Coder Social home page Coder Social logo

doc-pipeline's Issues

Empty output from generation jobs

Seeing some jobs with only the following files, which is missing the actual content:

docuploader > Sit tight, I'm tarring up your docs in ..
./
./docs.metadata
./xrefmap.yml
./_toc.yaml

Error preparing Java TOCs

docpipeline > Error processing docfx-java-pubsublite-kafka-0.2.0.tar.gz:

'dict' object has no attribute 'sort'

Reproduce locally:

$ gsutil cp gs://docs-staging-v2/docfx-java-pubsublite-kafka-0.2.0.tar.gz gs://my-bucket
$ SOURCE_BLOB=docfx-java-pubsublite-kafka-0.2.0.tar.gz SOURCE_BUCKET=my-bucket TRAMPOLINE_BUILD_FILE=./generate.sh TRAMPOLINE_IMAGE=gcr.io/cloud-devrel-kokoro-resources/docfx TRAMPOLINE_DOCKERFILE=docfx/Dockerfile ci/trampoline_v2.sh

Here is the .sort call:

# sort list of dict on dict key 'uid' value
toc.sort(key=lambda x: x.get("uid"))

Allow parallel builds to work

The goal is that we can replicate the behavior for FORCE_GENERATE_ALL but have it run faster for all the languages by having the builds run in parallel for each language. It will be dependent on #40 to be finished first.

Automatically file issues for failing tarballs

When the pipeline fails to process a tarball, we should automatically file an issue.

While we iron out the notifications, issues should be filed on this repo.

We can use flakybot to manage the issues.

Thoughts:

  • Does the docs.metadata include the repo?
  • We'd need to generate xUnit XML with a "fake" test case for each tarball.
  • Each tarball can be in a different repo. Do we need a different flakybot invocation for each repo, or can we update flakybot to magically handle that for us?
    • I'm leaning toward separate invocations -- the complexity stems from this repo and has not been needed on flakybot thus far (that I know of).
  • Can we depend on the fact tarballs are lazily generated? If a tarball fails to generate, can we always be sure that when it succeeds in the future, we'll tell flakybot about it?
    • What if we update the template, try to regenerate the HTML, and it fails? The pipeline won't automatically rebuild the tarball since the HTML already exists, so will it never self-heal and close the issue on its own?

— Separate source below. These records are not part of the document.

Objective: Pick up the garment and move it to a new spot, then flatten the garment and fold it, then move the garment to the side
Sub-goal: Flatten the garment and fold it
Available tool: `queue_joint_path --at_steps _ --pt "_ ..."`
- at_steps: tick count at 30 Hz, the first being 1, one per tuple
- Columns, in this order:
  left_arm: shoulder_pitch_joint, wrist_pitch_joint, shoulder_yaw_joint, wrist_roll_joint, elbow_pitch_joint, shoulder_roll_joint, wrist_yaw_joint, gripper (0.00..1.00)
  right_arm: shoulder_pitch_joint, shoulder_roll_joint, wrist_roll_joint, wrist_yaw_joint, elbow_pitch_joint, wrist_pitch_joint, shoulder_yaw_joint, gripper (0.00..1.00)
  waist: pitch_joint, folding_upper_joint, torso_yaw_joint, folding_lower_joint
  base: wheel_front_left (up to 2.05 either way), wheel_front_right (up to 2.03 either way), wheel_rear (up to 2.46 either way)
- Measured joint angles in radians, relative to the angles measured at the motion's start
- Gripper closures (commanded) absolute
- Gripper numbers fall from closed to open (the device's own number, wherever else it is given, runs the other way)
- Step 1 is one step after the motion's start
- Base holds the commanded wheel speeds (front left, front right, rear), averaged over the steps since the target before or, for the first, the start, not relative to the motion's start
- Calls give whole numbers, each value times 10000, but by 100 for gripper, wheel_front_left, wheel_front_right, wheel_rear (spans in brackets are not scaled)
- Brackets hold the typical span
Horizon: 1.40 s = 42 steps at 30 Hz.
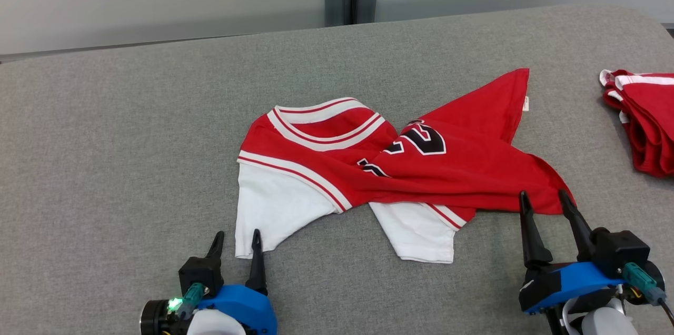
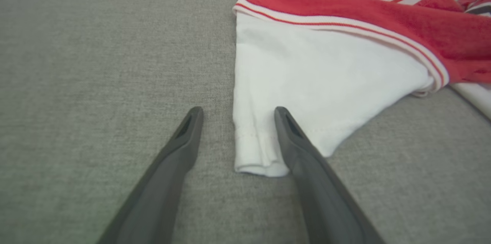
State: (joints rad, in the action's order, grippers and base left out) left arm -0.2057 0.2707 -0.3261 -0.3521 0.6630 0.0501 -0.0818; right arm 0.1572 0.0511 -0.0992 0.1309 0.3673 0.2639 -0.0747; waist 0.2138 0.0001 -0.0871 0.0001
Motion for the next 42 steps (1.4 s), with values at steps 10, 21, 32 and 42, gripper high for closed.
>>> queue_joint_path --at_steps 10,21,32,42 --pt "-399 140 -1298 -640 1011 88 309 100 24 0 -10 0 54 0 -224 0 -108 0 115 -1 0 0 0" --pt "-406 -12 -1072 -692 635 -36 123 100 28 -4 -50 0 224 0 -660 0 -148 0 229 -1 0 0 0" --pt "-218 -19 -727 -140 180 -48 332 100 547 -2 23 0 1655 0 -2031 0 79 0 331 -1 0 0 0" --pt "-249 38 -633 184 0 -111 468 100 1174 -2 -96 0 2686 0 -2592 0 503 0 531 -1 0 0 0"
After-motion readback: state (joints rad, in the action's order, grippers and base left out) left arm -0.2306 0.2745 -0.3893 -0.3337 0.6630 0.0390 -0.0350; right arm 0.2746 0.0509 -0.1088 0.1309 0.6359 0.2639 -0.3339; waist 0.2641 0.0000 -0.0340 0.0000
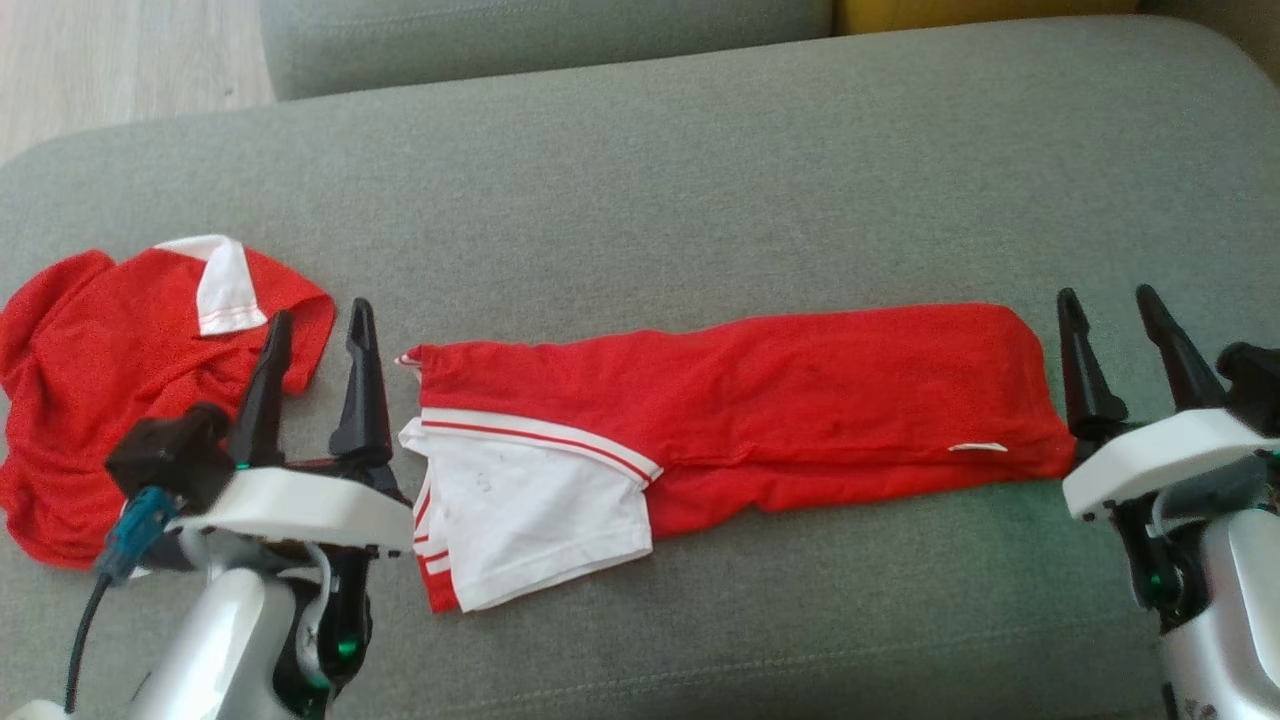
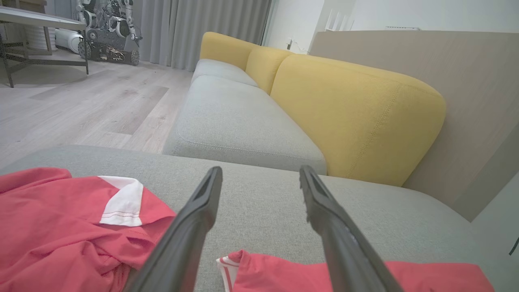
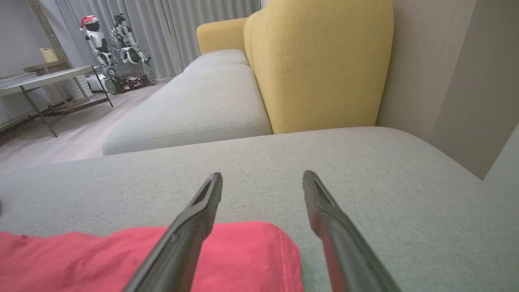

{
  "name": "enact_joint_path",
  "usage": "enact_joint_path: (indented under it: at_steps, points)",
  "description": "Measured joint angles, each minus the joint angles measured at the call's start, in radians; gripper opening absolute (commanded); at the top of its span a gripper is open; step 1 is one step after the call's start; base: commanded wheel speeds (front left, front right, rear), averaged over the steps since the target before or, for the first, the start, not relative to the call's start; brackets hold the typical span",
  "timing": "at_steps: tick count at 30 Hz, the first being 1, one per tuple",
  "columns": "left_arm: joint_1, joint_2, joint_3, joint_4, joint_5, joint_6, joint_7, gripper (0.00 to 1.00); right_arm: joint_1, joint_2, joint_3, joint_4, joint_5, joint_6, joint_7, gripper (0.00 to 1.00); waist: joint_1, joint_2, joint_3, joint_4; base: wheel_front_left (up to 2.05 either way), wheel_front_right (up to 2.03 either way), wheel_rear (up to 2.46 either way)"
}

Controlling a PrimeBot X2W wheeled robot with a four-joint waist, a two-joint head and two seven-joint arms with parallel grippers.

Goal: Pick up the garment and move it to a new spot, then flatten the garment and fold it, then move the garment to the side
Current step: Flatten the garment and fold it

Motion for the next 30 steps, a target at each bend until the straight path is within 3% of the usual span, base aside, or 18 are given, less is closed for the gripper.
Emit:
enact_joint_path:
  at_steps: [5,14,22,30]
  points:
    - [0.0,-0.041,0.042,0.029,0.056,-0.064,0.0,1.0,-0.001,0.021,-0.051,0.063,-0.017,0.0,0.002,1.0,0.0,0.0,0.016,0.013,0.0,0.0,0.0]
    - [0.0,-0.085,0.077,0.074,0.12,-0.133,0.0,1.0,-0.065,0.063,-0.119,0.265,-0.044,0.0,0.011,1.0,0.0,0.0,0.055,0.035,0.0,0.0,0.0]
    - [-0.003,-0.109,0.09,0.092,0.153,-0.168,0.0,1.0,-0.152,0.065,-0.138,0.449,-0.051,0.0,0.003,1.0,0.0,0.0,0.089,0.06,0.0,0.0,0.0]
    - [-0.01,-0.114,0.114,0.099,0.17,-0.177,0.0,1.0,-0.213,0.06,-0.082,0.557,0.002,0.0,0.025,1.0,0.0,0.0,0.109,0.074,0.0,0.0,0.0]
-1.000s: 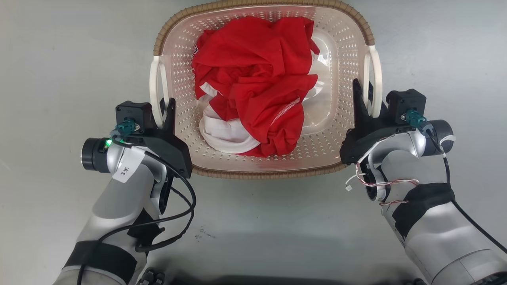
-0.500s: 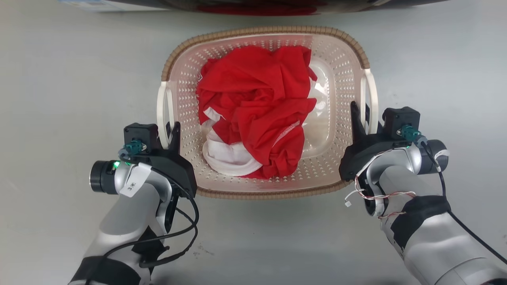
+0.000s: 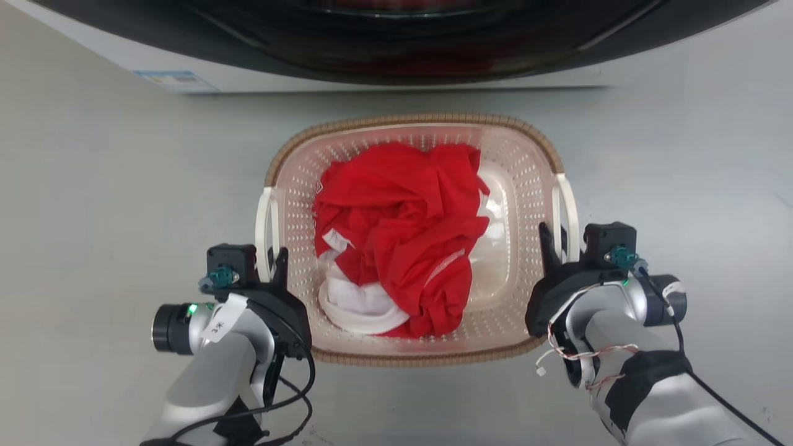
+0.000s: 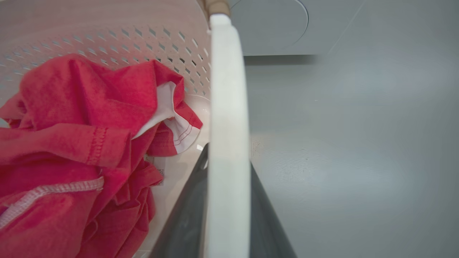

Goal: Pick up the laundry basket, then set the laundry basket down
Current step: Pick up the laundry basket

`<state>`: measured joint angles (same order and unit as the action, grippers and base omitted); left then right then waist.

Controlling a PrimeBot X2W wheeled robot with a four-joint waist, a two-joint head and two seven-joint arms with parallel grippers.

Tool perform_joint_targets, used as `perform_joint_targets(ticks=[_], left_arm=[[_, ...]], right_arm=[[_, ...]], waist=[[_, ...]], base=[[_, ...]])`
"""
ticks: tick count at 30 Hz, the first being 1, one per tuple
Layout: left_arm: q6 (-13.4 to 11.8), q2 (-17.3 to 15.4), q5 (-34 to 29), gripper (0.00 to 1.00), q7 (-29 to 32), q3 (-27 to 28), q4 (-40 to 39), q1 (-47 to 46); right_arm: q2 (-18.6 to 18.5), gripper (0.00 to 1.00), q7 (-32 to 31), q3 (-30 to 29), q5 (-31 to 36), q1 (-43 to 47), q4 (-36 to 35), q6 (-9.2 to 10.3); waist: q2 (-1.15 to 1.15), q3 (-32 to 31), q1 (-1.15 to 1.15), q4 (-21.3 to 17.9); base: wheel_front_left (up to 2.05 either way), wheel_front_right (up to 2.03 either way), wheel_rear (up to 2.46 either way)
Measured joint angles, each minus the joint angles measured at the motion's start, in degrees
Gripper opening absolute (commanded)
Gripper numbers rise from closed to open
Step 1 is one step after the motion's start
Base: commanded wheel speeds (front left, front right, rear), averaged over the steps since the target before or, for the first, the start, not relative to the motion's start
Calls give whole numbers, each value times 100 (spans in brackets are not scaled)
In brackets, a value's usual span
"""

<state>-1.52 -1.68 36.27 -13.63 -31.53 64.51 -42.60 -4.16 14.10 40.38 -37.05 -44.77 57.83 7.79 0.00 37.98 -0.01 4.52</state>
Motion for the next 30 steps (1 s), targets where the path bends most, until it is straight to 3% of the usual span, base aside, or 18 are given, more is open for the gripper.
perform_joint_targets(ticks=[30], left_arm=[[153,-24,581,0,748,-568,538,1708]], right_arm=[[26,0,-1200,1379,-1395,1739,-111,7]], waist=[[-1,-2496,-1,-182]], base=[[0,0,0]])
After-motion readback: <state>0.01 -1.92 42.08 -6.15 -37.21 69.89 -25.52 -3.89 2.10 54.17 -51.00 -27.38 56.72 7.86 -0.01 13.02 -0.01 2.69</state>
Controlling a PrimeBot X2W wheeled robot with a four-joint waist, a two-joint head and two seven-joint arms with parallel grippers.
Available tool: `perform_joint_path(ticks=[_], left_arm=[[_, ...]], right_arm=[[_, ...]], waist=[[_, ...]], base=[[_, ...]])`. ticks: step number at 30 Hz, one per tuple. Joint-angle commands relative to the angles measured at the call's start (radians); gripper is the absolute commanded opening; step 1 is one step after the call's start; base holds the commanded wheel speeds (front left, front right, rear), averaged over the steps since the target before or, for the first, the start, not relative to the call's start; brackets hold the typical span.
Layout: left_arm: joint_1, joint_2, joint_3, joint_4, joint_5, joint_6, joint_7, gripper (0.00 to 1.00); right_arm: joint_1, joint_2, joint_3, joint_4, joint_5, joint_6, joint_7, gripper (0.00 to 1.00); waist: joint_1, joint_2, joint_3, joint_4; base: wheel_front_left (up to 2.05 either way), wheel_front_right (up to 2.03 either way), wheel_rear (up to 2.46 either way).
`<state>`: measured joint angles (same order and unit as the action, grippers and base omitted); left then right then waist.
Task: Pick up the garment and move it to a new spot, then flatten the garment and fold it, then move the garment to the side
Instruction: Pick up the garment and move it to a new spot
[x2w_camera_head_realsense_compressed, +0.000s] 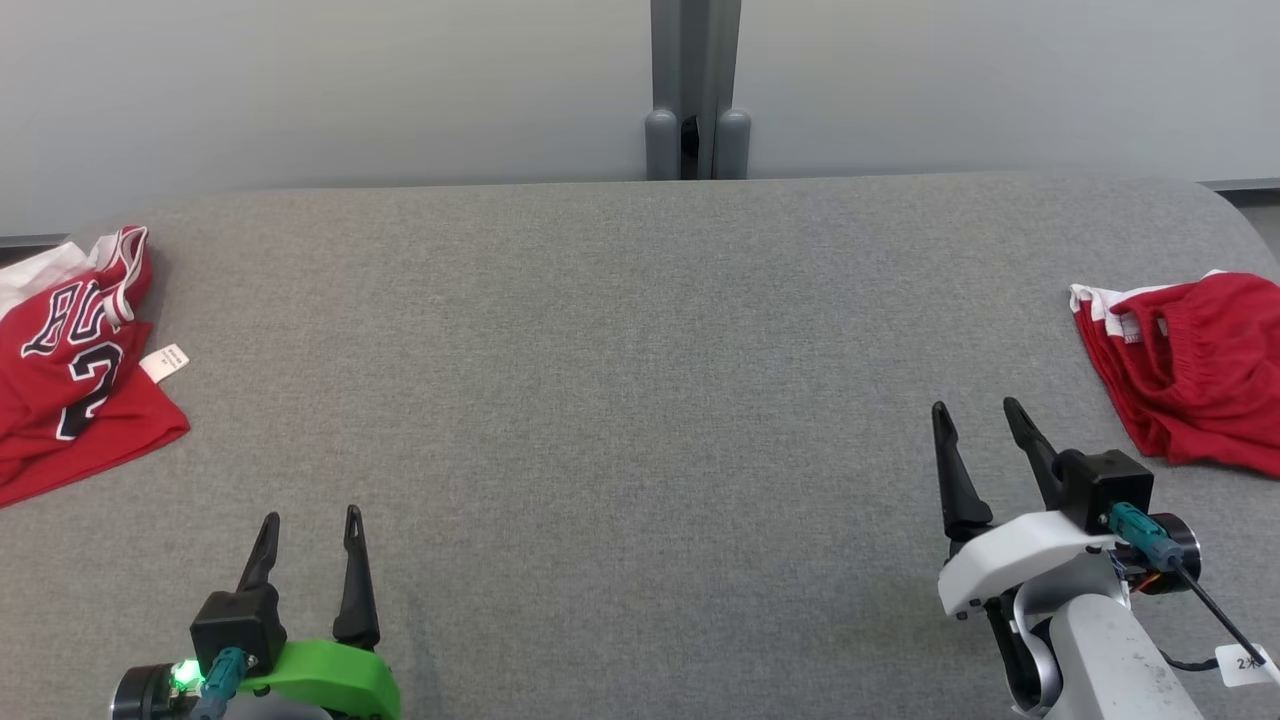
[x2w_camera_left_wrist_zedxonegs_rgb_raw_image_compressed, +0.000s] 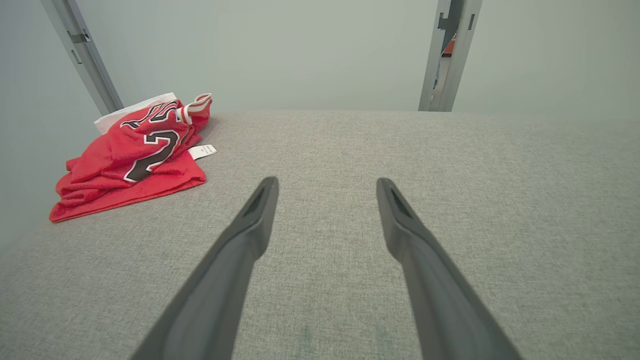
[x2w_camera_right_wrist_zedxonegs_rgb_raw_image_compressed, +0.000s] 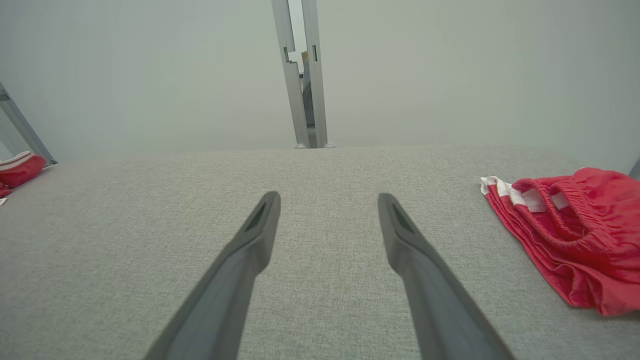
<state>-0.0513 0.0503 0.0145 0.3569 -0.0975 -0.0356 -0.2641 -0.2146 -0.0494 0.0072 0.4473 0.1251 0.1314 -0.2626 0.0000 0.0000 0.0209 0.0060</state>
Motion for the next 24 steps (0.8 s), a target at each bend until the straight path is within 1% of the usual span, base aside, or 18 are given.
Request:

This could be really annoying for library owners.
  • What if the failure is caused by the pipeline? Should we notify the source repo? The doc-pipeline owners should be cc'd on all issues filed by this bot when the issue is filed on another repo.
    • If more than N tarballs fail to process, we should assume it's doc-pipeline's fault, not the tarball.

Dependency Dashboard

This issue contains a list of Renovate updates and their statuses.

This repository currently has no open or pending branches.


  • Check this box to trigger a request for Renovate to run again on this repository

Build failing due to missing six dependency

ImportError while importing test module '/workspace/tests/test_generate.py'.
Hint: make sure your test modules/packages have valid Python names.
Traceback:
/usr/local/lib/python3.9/importlib/__init__.py:127: in import_module
    return _bootstrap._gcd_import(name[level:], package, level)
tests/test_generate.py:25: in <module>
    from google.cloud import storage
/h/.local/lib/python3.9/site-packages/google/cloud/storage/__init__.py:35: in <module>
    from google.cloud.storage.batch import Batch
/h/.local/lib/python3.9/site-packages/google/cloud/storage/batch.py:27: in <module>
    import six
E   ModuleNotFoundError: No module named 'six'

Let's add an explicit dependency to fix the build for now.

Re-instantiate blobs if we run into 404 issues

@cojenco helped looked into the issue where if by the time the Blob is instantiated and when we download tarballs inside the Blob using blob.download_to_filename(), it could fail if there is a "newer" version of the file that's re-uploaded. There is a generation parameter that gets included by default for the storage query. This can be avoided by re-instantiating the Blob if we run into a 404, which should minimize the amount of times we could fail with 404s.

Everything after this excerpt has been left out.